[PATCH RFC bpf-next 32/52] bpf, cpumap: switch to GRO from netif_receive_skb_list()

From: Alexander Lobakin
Date: Tue Jun 28 2022 - 15:56:41 EST


cpumap has its own BH context based on kthread. It has a sane batch
size of 8 frames per one cycle.
GRO can be used on its own, adjust cpumap calls to the
upper stack to use GRO API instead of netif_receive_skb_list() which
processes skbs by batches, but doesn't involve GRO layer at all.
It is most beneficial when a NIC which frame come from is XDP
generic metadata-enabled, but in plenty of tests GRO performs better
than listed receiving even given that it has to calculate full frame
checksums on CPU.
As GRO passes the skbs to the upper stack in the batches of
@gro_normal_batch, i.e. 8 by default, and @skb->dev point to the
device where the frame comes from, it is enough to disable GRO
netdev feature on it to completely restore the original behaviour:
untouched frames will be being bulked and passed to the upper stack
by 8, as it was with netif_receive_skb_list().
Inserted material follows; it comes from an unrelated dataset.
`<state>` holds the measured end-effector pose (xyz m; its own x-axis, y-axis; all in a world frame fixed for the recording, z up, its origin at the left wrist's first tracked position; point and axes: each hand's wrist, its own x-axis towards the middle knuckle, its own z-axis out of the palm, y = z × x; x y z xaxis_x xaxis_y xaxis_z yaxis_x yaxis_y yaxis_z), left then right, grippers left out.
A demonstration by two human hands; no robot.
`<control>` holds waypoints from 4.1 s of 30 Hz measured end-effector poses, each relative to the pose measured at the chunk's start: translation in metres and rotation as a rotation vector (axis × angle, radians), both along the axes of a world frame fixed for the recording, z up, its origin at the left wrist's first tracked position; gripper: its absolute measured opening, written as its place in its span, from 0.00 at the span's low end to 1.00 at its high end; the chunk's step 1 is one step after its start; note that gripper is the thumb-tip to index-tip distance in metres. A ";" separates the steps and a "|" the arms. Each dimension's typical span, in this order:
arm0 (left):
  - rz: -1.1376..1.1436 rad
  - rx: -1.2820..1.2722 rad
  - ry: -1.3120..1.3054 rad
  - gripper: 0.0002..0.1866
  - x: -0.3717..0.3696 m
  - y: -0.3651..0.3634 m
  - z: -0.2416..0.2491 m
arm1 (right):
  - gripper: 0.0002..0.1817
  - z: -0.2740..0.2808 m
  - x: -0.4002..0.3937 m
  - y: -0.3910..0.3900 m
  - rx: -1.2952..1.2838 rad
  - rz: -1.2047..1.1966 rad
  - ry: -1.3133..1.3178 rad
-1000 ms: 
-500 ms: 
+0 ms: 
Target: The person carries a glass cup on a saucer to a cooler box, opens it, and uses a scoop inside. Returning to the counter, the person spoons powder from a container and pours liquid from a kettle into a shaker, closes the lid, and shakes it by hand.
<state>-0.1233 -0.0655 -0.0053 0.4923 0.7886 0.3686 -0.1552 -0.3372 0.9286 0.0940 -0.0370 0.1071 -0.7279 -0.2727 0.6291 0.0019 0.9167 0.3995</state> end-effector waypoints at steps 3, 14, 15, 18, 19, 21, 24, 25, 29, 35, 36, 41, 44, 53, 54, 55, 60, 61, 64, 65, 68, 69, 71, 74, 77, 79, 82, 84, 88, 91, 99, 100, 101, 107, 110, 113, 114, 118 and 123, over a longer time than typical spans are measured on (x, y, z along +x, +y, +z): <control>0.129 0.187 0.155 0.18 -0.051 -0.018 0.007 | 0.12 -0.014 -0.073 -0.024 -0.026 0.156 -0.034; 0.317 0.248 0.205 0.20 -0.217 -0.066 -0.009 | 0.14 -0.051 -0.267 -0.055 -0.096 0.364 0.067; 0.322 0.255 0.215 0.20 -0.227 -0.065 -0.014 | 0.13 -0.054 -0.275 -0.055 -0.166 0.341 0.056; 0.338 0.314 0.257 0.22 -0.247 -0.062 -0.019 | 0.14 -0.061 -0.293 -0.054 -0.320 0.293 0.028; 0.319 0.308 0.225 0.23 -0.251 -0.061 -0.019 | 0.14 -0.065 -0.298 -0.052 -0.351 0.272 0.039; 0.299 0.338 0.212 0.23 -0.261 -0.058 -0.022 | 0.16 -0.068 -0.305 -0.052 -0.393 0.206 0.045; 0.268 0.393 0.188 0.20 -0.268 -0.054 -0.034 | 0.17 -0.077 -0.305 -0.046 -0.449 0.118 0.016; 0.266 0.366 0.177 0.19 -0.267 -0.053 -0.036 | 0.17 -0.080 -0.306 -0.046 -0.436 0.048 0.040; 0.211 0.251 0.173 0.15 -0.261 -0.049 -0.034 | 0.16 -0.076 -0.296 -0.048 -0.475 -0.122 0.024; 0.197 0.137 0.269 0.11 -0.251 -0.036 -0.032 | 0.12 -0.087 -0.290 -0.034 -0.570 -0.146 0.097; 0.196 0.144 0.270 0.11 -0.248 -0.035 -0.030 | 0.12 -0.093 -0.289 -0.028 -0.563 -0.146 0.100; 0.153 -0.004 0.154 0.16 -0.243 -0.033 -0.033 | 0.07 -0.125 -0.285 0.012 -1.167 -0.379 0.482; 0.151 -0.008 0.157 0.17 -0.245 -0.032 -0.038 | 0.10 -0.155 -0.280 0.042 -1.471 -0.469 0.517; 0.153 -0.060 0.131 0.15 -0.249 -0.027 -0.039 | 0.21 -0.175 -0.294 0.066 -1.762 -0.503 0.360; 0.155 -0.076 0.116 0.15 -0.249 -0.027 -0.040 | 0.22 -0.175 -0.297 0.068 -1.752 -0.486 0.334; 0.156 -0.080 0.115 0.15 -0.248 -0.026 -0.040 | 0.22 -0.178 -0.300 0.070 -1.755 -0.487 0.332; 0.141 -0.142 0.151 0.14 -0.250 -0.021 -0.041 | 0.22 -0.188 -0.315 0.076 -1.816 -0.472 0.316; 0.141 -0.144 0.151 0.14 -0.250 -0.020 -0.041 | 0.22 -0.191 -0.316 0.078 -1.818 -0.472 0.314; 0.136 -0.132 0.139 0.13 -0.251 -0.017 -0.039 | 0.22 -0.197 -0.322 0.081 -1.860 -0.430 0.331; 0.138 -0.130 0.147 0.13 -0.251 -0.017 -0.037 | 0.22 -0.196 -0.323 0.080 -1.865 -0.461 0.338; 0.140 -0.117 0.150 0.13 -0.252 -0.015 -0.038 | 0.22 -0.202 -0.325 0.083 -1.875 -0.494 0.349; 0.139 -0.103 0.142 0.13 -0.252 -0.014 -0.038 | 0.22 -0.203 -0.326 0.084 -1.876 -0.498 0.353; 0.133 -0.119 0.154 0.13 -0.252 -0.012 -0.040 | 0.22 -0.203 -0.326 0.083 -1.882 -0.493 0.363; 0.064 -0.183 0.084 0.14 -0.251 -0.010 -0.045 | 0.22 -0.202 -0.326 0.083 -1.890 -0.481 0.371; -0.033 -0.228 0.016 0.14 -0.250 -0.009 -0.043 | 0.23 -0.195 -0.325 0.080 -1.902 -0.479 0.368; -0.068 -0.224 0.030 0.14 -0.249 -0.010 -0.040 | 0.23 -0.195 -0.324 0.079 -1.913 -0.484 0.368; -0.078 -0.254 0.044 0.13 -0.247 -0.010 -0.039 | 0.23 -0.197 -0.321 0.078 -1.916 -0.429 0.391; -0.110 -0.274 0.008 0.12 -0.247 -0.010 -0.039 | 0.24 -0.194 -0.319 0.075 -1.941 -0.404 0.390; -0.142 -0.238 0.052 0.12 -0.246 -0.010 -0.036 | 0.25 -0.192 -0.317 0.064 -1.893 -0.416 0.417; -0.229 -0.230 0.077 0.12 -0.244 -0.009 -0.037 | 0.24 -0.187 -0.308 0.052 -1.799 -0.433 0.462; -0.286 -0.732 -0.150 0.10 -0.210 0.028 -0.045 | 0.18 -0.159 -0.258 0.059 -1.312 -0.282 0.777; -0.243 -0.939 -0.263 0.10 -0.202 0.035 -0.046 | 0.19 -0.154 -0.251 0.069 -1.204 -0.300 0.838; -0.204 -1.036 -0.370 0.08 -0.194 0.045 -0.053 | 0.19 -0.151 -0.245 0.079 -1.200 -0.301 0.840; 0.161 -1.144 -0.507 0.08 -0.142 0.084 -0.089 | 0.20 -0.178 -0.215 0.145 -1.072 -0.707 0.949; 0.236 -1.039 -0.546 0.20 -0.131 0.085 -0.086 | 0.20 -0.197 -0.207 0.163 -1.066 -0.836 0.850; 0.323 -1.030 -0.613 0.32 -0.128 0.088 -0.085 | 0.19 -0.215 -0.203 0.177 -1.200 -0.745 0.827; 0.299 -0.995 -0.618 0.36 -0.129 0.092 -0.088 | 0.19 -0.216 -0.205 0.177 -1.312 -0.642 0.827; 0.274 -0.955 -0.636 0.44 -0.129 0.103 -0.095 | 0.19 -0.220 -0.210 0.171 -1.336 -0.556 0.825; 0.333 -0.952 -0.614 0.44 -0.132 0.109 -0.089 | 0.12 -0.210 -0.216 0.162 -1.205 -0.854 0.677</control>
Signed-off-by: Alexander Lobakin <alexandr.lobakin@xxxxxxxxx>
---
kernel/bpf/cpumap.c | 43 ++++++++++++++++++++++++++++++++++++++-----
1 file changed, 38 insertions(+), 5 deletions(-)

diff --git a/kernel/bpf/cpumap.c b/kernel/bpf/cpumap.c
index f4860ac756cd..2d0edf8f6a05 100644
--- a/kernel/bpf/cpumap.c
+++ b/kernel/bpf/cpumap.c
@@ -29,8 +29,8 @@
#include <trace/events/xdp.h>
#include <linux/btf_ids.h>

-#include <linux/netdevice.h> /* netif_receive_skb_list */
-#include <linux/etherdevice.h> /* eth_type_trans */
+#include <linux/netdevice.h>
+#include <net/gro.h>

/* General idea: XDP packets getting XDP redirected to another CPU,
* will maximum be stored/queued for one driver ->poll() call. It is
@@ -67,6 +67,8 @@ struct bpf_cpu_map_entry {
struct bpf_cpumap_val value;
struct bpf_prog *prog;

+ struct gro_node gro;
+
atomic_t refcnt; /* Control when this struct can be free'ed */
struct rcu_head rcu;

@@ -162,6 +164,7 @@ static void put_cpu_map_entry(struct bpf_cpu_map_entry *rcpu)
if (atomic_dec_and_test(&rcpu->refcnt)) {
if (rcpu->prog)
bpf_prog_put(rcpu->prog);
+ gro_cleanup(&rcpu->gro);
/* The queue should be empty at this point */
__cpu_map_ring_cleanup(rcpu->queue);
ptr_ring_cleanup(rcpu->queue, NULL);
@@ -295,6 +298,33 @@ static int cpu_map_bpf_prog_run(struct bpf_cpu_map_entry *rcpu, void **frames,
return nframes;
}

+static void cpu_map_gro_flush(struct bpf_cpu_map_entry *rcpu,
+ struct list_head *list)
+{
+ bool new = !list_empty(list);
+
+ if (likely(new))
+ gro_receive_skb_list(&rcpu->gro, list);
+
+ if (rcpu->gro.bitmask) {
+ bool flush_old = HZ >= 1000;
+
+ /* If the ring is not empty, there'll be a new iteration
+ * soon, and we only need to do a full flush if a tick is
+ * long (> 1 ms).
+ * If the ring is empty, to not hold GRO packets in the
+ * stack for too long, do a full flush.
+ * This is equivalent to how NAPI decides whether to perform
+ * a full flush (by batches of up to 64 frames tho).
+ */
+ if (__ptr_ring_empty(rcpu->queue))
+ flush_old = false;
+
+ __gro_flush(&rcpu->gro, flush_old);
+ }
+
+ gro_normal_list(&rcpu->gro);
+}

static int cpu_map_kthread_run(void *data)
{
@@ -384,7 +414,7 @@ static int cpu_map_kthread_run(void *data)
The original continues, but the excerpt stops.